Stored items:
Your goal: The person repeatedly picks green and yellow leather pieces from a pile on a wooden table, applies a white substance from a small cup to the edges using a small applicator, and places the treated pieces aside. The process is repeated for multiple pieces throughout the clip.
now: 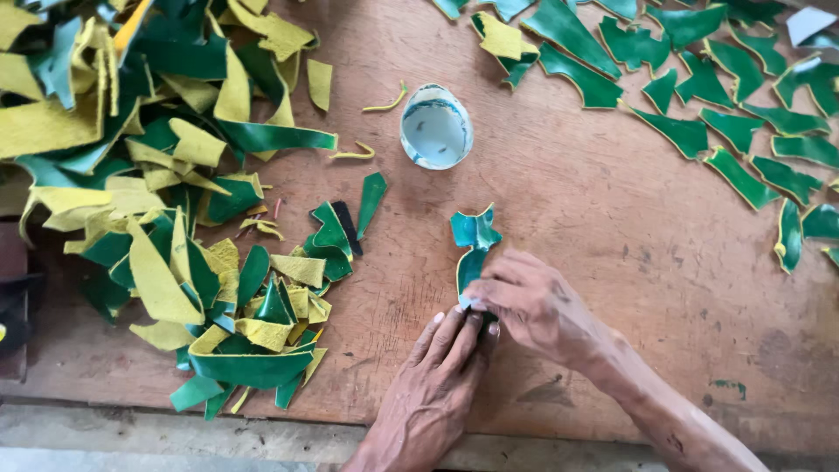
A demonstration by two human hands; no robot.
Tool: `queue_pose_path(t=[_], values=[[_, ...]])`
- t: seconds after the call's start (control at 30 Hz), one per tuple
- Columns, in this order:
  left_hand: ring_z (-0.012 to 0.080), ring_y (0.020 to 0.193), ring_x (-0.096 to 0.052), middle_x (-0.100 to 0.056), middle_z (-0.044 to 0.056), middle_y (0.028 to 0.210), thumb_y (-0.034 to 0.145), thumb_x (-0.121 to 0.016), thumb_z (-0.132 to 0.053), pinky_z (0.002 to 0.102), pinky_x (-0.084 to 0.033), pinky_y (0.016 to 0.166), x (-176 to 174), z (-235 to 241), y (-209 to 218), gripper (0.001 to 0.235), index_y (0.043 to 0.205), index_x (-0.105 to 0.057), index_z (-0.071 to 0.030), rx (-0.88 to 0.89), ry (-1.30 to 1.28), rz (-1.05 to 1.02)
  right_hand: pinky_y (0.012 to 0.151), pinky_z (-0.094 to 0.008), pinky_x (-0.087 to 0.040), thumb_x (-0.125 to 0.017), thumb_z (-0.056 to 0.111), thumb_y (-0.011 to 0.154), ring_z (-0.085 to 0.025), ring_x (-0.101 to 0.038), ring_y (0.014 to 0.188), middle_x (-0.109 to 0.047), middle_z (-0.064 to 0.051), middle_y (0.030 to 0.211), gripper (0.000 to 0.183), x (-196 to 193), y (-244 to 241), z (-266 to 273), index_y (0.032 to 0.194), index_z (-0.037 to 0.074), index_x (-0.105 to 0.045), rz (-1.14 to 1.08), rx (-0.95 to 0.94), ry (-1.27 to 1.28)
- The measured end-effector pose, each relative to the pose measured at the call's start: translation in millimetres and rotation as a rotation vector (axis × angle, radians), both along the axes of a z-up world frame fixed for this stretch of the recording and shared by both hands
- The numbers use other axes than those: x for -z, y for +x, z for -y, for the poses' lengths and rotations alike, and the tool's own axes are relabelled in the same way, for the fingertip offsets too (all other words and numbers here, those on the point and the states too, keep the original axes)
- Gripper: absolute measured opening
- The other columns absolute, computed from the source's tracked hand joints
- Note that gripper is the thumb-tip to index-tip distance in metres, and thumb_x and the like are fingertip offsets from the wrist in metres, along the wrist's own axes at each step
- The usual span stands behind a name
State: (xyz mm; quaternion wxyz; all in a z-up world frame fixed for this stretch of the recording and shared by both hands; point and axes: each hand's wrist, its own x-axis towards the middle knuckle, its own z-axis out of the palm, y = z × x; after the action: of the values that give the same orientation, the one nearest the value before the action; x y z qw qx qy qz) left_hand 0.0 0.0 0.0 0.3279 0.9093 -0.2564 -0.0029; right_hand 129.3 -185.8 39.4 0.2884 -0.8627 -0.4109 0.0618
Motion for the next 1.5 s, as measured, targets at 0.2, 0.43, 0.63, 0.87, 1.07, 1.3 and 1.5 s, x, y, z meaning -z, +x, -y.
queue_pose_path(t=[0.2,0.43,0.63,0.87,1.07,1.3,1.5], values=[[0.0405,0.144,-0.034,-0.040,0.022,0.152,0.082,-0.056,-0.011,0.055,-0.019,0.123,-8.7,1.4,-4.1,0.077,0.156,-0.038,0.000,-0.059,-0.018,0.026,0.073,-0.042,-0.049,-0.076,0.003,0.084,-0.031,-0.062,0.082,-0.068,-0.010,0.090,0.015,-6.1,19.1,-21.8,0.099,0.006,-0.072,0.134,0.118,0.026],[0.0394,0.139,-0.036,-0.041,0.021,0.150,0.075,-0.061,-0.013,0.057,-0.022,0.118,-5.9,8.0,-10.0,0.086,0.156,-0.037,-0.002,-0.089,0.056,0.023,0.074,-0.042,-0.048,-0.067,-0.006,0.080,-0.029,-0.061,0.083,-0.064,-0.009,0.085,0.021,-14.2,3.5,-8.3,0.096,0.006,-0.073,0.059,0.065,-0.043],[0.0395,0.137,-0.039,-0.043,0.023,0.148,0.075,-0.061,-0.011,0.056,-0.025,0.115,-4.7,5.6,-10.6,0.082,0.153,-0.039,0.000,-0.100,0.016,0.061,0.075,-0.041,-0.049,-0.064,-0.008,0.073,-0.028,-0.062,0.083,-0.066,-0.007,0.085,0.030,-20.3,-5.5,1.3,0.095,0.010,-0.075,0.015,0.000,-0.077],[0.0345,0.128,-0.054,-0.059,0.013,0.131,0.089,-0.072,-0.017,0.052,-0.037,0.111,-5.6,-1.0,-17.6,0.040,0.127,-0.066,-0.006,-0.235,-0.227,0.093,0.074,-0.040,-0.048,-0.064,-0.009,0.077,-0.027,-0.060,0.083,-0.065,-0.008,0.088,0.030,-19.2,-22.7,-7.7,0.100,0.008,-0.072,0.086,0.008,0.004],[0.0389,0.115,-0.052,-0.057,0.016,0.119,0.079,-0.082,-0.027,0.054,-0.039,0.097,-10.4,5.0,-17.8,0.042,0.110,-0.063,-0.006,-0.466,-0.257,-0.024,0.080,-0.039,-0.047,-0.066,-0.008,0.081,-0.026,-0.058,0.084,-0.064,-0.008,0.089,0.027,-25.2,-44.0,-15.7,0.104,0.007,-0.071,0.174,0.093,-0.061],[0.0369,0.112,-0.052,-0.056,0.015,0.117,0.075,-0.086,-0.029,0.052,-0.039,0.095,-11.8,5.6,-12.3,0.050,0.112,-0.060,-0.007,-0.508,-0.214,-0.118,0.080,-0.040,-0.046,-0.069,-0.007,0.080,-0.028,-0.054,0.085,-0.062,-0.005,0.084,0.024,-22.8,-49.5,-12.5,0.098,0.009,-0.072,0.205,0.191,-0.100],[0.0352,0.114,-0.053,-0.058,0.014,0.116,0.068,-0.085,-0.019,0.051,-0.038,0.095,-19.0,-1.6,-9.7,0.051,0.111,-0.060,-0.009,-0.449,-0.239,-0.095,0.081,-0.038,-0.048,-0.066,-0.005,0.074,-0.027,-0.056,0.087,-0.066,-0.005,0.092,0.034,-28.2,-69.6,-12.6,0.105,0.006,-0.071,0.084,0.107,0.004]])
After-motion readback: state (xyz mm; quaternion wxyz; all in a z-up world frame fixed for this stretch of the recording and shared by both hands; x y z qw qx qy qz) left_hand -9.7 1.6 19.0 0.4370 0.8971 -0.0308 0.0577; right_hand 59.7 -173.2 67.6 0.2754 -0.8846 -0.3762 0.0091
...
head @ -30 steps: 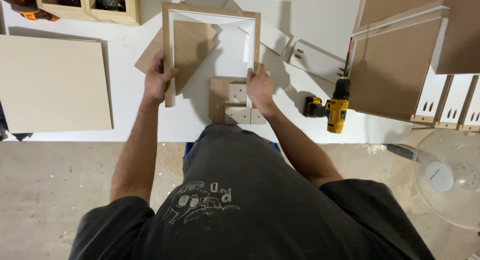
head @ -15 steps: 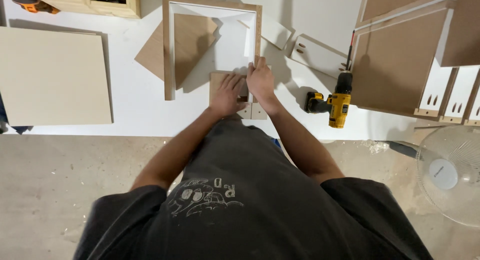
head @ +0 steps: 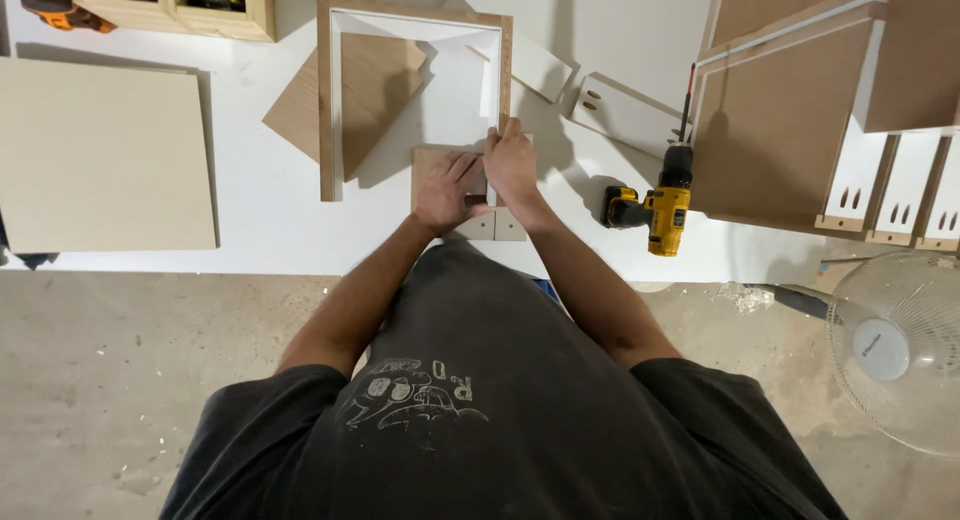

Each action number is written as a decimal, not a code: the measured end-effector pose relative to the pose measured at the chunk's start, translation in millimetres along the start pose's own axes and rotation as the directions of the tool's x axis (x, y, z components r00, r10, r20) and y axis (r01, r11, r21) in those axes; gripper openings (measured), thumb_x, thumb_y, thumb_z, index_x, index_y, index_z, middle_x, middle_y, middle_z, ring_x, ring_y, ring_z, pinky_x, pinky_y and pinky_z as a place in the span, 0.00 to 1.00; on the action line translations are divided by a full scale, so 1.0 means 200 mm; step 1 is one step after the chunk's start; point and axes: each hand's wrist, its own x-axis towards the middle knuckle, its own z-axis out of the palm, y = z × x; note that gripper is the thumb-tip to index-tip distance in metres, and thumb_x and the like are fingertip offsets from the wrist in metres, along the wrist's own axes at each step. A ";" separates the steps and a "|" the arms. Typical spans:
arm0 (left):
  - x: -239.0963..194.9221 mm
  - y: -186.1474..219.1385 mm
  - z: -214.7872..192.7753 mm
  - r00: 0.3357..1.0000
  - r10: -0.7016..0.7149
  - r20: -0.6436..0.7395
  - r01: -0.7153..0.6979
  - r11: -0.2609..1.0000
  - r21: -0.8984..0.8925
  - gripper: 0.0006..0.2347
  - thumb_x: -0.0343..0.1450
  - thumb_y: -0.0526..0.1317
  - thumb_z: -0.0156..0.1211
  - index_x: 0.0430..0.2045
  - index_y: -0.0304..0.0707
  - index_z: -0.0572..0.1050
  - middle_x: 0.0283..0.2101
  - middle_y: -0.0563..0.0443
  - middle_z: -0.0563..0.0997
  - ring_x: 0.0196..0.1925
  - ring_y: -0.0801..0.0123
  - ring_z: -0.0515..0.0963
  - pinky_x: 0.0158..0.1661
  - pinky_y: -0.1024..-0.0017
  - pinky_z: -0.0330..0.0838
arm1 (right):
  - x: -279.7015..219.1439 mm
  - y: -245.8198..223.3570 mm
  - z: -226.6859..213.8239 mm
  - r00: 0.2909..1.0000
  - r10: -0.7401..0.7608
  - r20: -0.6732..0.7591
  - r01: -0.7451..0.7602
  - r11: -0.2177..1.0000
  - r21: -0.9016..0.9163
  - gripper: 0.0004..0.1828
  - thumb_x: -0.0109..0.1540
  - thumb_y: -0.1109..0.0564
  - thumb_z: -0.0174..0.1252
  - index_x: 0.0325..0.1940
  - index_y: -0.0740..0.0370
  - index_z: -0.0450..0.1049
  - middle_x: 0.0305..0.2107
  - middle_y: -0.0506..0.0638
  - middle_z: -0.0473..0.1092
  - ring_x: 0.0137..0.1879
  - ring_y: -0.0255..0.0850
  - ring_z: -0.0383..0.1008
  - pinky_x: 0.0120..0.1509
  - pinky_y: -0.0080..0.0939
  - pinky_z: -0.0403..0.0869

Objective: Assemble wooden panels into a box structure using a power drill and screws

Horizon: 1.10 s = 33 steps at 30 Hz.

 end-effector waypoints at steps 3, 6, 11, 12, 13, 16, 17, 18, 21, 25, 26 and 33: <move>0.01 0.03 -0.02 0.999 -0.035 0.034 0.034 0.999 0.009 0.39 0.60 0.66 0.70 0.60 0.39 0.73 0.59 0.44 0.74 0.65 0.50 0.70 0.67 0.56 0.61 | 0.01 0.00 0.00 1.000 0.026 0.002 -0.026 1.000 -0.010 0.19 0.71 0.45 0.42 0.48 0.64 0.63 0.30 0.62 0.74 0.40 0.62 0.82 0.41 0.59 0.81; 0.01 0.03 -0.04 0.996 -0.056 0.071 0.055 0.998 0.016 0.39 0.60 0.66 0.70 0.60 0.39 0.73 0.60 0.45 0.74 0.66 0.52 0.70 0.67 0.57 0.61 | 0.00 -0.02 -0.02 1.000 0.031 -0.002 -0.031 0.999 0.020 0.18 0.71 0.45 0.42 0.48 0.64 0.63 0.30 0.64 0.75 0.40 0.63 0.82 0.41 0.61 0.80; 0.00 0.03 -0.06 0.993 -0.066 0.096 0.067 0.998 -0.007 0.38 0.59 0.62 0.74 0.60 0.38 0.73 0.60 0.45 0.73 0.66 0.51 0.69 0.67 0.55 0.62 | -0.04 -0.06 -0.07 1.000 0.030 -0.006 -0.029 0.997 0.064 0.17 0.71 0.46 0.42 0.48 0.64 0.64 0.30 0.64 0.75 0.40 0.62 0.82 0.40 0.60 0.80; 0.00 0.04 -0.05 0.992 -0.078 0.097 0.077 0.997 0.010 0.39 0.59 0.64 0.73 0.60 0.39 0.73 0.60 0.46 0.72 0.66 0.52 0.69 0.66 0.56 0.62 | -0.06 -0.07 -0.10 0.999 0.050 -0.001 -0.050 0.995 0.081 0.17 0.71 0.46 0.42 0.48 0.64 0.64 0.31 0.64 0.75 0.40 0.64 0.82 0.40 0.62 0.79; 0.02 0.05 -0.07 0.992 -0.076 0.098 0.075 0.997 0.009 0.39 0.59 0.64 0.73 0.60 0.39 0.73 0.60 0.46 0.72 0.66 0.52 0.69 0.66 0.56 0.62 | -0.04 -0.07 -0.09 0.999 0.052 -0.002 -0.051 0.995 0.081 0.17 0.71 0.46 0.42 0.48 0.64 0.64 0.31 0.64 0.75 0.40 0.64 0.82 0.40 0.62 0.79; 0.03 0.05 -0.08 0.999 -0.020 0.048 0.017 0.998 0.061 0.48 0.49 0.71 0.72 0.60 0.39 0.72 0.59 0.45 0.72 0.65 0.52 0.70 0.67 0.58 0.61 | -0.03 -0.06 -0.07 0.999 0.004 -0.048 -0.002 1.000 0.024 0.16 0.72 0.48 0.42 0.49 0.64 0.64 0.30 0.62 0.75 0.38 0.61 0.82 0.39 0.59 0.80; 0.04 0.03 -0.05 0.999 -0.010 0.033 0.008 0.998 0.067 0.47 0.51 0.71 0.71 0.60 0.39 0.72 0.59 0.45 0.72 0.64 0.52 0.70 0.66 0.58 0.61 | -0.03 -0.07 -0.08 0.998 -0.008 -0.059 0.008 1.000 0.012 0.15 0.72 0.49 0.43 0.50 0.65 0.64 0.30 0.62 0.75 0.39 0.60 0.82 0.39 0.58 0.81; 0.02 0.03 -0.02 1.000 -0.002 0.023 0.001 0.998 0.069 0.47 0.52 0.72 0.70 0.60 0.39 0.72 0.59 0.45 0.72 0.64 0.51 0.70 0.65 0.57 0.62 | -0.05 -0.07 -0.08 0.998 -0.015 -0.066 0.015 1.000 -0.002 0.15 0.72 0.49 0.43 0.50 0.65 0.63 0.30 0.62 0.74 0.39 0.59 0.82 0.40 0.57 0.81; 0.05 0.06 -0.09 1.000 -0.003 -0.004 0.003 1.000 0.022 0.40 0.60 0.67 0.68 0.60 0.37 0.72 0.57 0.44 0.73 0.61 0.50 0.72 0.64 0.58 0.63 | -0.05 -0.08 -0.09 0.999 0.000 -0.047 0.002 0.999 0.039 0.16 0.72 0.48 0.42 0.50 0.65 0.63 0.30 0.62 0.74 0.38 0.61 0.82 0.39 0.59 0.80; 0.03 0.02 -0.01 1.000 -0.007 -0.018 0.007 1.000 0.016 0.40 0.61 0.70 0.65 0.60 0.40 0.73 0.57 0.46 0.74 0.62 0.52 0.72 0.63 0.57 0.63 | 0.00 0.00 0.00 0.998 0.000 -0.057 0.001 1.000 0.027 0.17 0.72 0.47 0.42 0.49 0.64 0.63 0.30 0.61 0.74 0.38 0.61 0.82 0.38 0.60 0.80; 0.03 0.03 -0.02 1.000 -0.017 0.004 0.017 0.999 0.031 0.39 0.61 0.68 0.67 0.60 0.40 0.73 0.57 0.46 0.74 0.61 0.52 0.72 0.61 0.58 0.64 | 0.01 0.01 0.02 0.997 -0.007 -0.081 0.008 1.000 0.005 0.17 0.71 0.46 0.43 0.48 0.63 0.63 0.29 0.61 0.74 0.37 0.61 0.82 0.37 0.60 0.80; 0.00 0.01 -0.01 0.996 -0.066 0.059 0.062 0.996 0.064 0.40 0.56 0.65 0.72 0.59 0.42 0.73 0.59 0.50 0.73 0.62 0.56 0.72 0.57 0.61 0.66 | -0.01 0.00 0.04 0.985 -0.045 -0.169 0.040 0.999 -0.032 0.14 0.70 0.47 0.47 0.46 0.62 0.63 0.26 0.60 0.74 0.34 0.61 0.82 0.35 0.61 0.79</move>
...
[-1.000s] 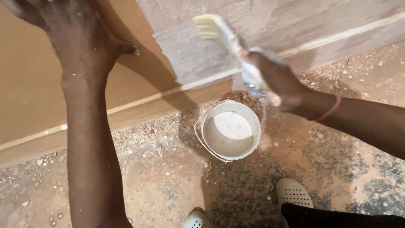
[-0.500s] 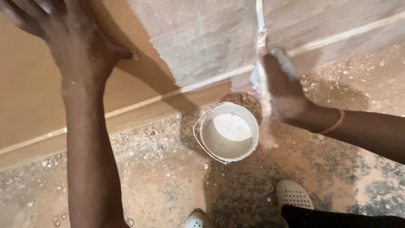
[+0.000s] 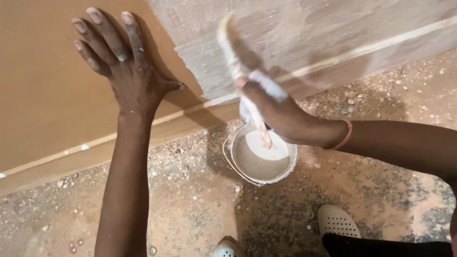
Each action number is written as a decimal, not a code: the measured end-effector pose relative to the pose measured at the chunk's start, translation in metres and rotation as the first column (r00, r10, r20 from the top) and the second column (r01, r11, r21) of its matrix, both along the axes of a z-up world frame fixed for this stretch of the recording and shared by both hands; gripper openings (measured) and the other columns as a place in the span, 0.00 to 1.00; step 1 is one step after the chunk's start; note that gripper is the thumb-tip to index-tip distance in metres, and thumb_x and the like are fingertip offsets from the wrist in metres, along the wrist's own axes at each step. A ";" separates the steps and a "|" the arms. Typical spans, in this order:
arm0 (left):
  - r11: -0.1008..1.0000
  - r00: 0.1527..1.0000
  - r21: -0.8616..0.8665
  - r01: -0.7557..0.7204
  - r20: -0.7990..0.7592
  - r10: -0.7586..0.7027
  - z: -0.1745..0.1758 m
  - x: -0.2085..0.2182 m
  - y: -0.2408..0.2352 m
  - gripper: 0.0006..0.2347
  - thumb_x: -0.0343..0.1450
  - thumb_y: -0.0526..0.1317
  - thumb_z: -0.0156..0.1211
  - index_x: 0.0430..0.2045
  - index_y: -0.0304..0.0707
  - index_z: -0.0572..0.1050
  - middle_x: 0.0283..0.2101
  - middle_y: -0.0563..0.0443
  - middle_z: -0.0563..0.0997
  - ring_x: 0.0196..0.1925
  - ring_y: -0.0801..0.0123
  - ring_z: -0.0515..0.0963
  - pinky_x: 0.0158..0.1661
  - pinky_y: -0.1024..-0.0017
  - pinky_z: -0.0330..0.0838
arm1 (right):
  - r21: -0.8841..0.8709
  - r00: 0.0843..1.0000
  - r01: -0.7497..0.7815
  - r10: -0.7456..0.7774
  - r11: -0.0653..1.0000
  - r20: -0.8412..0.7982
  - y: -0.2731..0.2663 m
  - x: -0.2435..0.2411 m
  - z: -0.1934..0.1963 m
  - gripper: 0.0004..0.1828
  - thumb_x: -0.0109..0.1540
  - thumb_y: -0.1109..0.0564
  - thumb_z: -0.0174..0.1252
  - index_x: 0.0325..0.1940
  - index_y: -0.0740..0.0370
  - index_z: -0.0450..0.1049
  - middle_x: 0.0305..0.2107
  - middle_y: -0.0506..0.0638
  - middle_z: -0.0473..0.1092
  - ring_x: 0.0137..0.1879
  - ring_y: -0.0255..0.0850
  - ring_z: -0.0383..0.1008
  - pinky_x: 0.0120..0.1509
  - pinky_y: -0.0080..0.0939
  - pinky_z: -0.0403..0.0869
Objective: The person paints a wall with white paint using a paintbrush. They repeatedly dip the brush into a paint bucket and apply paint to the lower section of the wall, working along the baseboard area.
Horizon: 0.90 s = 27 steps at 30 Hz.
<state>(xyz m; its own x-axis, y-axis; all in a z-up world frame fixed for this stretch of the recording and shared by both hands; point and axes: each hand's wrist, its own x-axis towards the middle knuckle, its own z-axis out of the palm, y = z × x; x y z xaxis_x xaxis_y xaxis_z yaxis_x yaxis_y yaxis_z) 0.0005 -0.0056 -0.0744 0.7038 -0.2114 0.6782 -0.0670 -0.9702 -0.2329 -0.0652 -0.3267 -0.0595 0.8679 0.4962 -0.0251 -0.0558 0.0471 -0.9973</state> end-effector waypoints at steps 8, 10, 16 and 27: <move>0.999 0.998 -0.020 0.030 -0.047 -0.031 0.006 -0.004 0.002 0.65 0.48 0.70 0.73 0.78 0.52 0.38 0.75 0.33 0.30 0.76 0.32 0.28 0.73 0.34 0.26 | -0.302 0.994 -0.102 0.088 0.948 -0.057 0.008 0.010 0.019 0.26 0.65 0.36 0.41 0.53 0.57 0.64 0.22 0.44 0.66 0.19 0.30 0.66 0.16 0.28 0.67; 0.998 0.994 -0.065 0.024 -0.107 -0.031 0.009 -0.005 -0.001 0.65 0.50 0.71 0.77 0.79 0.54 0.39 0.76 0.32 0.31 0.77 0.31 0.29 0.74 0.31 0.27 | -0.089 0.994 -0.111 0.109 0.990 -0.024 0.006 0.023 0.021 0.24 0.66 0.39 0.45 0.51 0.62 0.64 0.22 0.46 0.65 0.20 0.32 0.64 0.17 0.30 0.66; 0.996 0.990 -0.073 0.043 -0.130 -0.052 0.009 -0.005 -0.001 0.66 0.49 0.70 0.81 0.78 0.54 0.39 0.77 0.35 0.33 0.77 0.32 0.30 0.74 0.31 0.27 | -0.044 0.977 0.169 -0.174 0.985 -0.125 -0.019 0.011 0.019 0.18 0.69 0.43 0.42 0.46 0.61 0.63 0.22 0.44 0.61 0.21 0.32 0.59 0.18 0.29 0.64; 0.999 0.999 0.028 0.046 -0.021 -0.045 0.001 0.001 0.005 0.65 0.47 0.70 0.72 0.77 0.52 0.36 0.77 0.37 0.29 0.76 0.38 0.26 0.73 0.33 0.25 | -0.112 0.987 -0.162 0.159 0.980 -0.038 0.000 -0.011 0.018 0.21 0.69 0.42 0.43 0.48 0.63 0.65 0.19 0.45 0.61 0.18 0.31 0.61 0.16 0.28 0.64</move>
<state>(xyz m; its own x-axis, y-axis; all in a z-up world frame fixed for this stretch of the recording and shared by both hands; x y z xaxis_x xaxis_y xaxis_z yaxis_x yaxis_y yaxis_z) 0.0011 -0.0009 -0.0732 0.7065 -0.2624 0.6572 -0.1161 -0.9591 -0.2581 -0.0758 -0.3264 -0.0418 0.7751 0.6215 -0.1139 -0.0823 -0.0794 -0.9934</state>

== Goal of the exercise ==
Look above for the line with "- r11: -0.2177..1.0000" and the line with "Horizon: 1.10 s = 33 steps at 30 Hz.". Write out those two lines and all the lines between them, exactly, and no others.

== Response area ==
  - r11: -0.2177..1.0000
  - r21: -0.9016..0.9163
  - gripper: 0.0004..0.1828
  - thumb_x: -0.0109..0.1540
  - thumb_y: -0.1109..0.0564
  - thumb_z: -0.0174..0.1252
  - index_x: 0.0325..0.1940
  - index_y: -0.0740..0.0370
  - index_z: -0.0450..0.1049
  - middle_x: 0.0305..0.2107
  - middle_y: -0.0506..0.0638
  - middle_z: -0.0473..0.1092
  - ring_x: 0.0137..0.1879
  - ring_y: -0.0255..0.0850
  - ring_z: -0.0383..0.1008
  - pinky_x: 0.0120..0.1509
  - pinky_y: -0.0080..0.0939
  - pinky_z: -0.0403..0.0869

Objective: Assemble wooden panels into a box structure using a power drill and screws

Horizon: 1.10 s = 33 steps at 30 Hz.

The required answer is now complete.